Merrill Lynch analyst Michael Ching downgraded 3Com from a "near-term accumulate" rating to a near-term neutral" recommendation Thursday and trimmed its long-term growth rate expectations to 15 percent from 25 percent.

H&R Block Financial Advisors cut the stock from a "buy" rating to "accumulate, and predicted more cost-cutting measures in addition to the layoffs announced earlier this week.

"We believe the company's revenues and margins will continue to suffer until we see industry-wide PC and telecom spending improve," the firm said in a research report.

Network-equipment stocks as a group have been pummeled in recent months.

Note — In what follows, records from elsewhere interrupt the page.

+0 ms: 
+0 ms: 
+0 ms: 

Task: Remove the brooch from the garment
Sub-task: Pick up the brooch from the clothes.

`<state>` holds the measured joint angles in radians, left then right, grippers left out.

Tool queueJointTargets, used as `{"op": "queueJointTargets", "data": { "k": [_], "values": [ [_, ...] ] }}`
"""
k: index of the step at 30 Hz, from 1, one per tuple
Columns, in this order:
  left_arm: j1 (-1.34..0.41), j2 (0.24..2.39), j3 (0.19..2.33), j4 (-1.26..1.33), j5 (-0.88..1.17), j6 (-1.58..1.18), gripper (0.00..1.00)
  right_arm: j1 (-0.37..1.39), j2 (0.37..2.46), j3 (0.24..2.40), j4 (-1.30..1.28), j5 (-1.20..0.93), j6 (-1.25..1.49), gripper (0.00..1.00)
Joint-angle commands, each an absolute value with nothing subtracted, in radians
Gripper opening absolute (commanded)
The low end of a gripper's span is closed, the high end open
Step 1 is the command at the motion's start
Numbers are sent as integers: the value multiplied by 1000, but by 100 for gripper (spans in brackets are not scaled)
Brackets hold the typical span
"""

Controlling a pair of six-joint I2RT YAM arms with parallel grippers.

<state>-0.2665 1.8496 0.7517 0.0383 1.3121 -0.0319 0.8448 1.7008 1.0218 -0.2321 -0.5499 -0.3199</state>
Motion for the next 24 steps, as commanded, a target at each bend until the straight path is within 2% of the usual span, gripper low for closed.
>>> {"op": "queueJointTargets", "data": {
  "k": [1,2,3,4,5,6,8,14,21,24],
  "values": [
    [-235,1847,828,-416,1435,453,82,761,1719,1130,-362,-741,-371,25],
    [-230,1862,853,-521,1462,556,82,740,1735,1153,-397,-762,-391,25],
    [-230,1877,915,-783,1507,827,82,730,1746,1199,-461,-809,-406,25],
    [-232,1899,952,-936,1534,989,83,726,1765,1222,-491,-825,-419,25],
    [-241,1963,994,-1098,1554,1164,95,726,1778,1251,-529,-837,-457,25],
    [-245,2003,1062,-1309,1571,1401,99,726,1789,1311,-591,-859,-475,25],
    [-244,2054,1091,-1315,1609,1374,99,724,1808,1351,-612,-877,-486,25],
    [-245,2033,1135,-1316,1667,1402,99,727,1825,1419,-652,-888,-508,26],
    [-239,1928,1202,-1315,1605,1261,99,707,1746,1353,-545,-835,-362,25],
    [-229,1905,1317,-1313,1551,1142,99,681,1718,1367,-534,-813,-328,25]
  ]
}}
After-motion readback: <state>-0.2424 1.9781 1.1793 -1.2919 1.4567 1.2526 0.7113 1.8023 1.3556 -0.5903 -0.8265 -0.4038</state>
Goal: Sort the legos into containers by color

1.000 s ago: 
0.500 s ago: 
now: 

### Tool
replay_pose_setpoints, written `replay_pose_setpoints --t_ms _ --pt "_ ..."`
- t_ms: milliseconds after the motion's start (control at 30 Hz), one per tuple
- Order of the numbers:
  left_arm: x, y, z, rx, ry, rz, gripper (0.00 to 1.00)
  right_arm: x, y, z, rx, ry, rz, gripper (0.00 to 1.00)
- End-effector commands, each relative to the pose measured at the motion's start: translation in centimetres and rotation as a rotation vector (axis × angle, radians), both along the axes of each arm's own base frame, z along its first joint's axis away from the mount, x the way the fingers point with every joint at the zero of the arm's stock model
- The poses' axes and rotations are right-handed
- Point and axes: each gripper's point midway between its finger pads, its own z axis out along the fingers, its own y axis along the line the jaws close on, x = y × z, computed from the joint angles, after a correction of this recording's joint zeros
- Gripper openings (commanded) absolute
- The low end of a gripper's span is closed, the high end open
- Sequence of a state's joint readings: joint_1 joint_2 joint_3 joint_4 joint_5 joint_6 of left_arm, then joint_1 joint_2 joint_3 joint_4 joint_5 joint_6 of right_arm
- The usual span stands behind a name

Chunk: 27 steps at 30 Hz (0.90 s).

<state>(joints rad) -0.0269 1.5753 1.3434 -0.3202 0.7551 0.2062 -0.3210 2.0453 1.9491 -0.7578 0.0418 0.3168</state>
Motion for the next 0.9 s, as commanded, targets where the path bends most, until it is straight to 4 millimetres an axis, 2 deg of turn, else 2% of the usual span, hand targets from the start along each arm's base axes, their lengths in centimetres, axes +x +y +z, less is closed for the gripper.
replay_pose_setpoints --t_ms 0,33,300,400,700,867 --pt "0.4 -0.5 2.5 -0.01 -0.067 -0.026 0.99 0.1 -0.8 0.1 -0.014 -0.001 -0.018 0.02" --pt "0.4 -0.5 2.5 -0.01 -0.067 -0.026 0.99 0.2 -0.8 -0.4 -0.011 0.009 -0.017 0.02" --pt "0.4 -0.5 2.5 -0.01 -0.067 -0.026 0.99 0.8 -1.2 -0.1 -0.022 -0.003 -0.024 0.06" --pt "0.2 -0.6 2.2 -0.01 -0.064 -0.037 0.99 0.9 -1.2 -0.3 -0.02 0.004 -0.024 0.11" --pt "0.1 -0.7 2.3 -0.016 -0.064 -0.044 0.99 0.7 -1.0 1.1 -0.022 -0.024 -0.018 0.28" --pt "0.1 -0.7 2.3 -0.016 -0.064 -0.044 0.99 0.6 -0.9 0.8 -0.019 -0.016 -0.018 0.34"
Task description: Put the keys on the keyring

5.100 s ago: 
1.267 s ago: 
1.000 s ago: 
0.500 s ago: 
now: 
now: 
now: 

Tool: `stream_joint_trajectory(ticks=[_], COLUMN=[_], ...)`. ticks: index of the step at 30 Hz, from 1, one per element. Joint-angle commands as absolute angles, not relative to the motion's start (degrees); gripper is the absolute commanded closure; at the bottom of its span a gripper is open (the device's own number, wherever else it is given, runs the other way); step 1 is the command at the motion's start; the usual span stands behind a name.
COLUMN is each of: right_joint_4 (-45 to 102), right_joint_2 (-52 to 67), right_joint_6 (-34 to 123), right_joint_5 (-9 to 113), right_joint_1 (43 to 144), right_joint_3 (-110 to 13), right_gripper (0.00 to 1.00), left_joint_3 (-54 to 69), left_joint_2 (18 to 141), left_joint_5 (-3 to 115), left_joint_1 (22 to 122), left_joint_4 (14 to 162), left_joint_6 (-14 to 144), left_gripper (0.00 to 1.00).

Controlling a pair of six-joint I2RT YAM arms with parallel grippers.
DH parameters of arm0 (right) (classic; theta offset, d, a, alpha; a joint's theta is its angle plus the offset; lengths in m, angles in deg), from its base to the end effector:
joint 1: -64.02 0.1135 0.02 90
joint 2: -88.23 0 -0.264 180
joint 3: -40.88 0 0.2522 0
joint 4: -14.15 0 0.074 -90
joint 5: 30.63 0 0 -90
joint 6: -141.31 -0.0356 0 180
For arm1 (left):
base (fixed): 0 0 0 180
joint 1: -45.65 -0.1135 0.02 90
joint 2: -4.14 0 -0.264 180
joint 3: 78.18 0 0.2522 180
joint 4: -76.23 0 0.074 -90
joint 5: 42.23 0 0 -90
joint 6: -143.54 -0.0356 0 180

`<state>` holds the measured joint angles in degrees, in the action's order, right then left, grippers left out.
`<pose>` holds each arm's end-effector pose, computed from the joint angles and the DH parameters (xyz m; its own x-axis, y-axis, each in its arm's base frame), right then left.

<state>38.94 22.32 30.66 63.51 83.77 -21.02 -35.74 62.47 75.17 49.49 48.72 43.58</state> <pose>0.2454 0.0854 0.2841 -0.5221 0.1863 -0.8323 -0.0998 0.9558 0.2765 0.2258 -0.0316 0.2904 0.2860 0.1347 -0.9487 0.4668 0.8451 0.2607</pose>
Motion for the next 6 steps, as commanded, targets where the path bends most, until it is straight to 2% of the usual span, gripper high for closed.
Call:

Cisco Systems (Nasdaq: CSCO), the undisputed heavyweight champion of the sector, missed analysts' estimates in its latest quarter and scaled back expectations for the next few quarters.

Cisco's stock fell to $22.63 Thursday afternoon, its lowest level in more than two years.

Fellow network-equipment makers Lucent Technologies (NYSE: LU) and Nortel Networks (NYSE: NT) have also watched their shares collapse after issuing profit warnings earlier this quarter.

3Com shares peaked at $119.75 a share last March ahead of the highly anticipated initial public offering of its Palm (Nasdaq: PALM) spin-off.

Last quarter, it topped analysts' revised estimates when it posted a loss of $52.4 million, or 15 cents a share, on sales of $789.5 million.